WHAT NEEDS TO BE DONE => Transcribe word for word the lines below from the line with "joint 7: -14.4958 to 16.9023" through the line with "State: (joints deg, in", ends included.

┌─ INFORMATION SHOWN

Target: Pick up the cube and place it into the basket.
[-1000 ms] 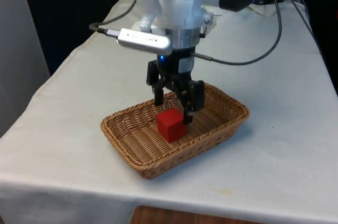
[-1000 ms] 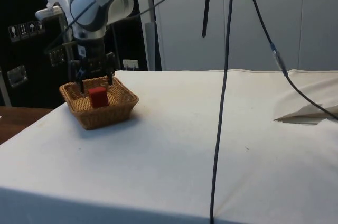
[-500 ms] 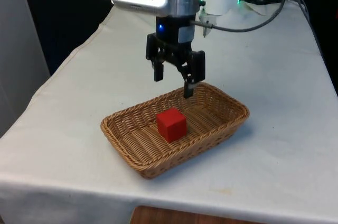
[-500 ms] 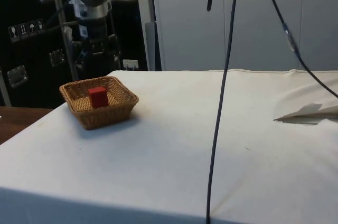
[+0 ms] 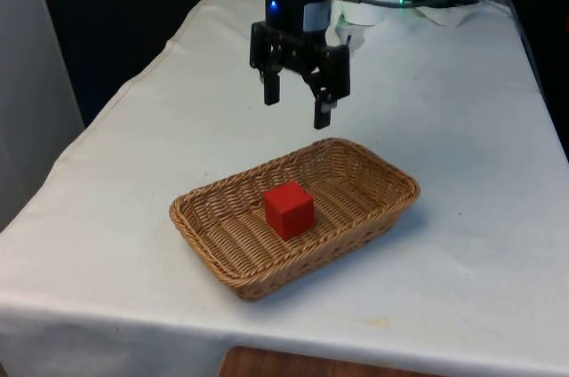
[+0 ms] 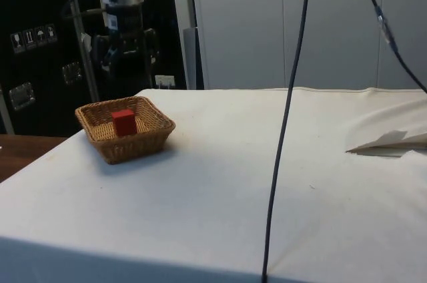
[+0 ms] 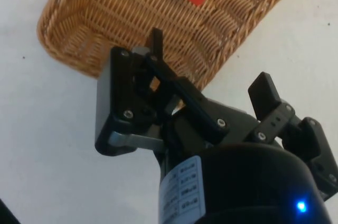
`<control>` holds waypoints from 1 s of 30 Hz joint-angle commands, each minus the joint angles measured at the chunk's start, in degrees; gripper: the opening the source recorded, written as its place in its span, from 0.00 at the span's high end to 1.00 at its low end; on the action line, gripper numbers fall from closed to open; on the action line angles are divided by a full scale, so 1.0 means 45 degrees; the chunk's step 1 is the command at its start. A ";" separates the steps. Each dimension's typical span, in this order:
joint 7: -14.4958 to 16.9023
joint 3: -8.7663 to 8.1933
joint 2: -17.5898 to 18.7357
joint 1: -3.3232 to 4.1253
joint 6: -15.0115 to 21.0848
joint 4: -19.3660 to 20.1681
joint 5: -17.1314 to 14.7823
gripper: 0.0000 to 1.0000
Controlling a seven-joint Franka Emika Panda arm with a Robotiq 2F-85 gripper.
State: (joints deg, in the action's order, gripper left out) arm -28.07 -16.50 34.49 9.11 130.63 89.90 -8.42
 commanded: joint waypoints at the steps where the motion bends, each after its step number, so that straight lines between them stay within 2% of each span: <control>1: 0.0013 -0.0038 -0.0331 0.0076 0.0318 0.0446 0.0051 0.00; 4: 0.0025 -0.0038 -0.0713 0.0115 0.0471 0.0866 0.0051 0.00; 5: 0.0025 0.0000 -0.0497 0.0051 0.0178 0.0560 0.0000 0.00; 6: 0.0025 -0.0038 -0.0815 0.0127 0.0522 0.0980 0.0051 0.00; 11: 0.0038 -0.0038 -0.1362 0.0191 0.0853 0.1655 0.0051 0.00; 13: 0.0051 0.0000 -0.1286 0.0140 0.0662 0.1541 0.0000 0.00; 14: 0.0038 -0.0038 -0.1541 0.0204 0.0980 0.1884 0.0051 0.00; 18: 0.0051 -0.0038 -0.1999 0.0255 0.1299 0.2483 0.0064 0.00; 22: 0.0064 -0.0025 -0.2394 0.0280 0.1579 0.2979 0.0064 0.00; 23: 0.0089 0.0000 -0.2305 0.0229 0.1388 0.2878 0.0013 0.00; 24: 0.0076 -0.0025 -0.2496 0.0293 0.1655 0.3119 0.0064 0.00; 30: 0.0102 -0.0025 -0.3183 0.0344 0.2215 0.4023 0.0089 0.00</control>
State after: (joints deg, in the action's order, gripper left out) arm -27.50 -16.44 20.86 10.43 139.46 107.09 -8.31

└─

RESULT BELOW =>
joint 7: -14.4958 to 16.9023
joint 3: -8.7663 to 8.1933
joint 2: -17.5898 to 18.7357
joint 1: -3.3232 to 4.1253
joint 6: -15.0115 to 21.0848
joint 4: -19.3660 to 20.1681
joint 5: -17.1314 to 14.7823
gripper: 0.0000 to 1.0000
Controlling a seven-joint Franka Emika Panda arm with a Robotiq 2F-85 gripper.
State: (joints deg, in the action's order, gripper left out) arm -28.07 -16.50 34.49 9.11 130.63 89.90 -8.42

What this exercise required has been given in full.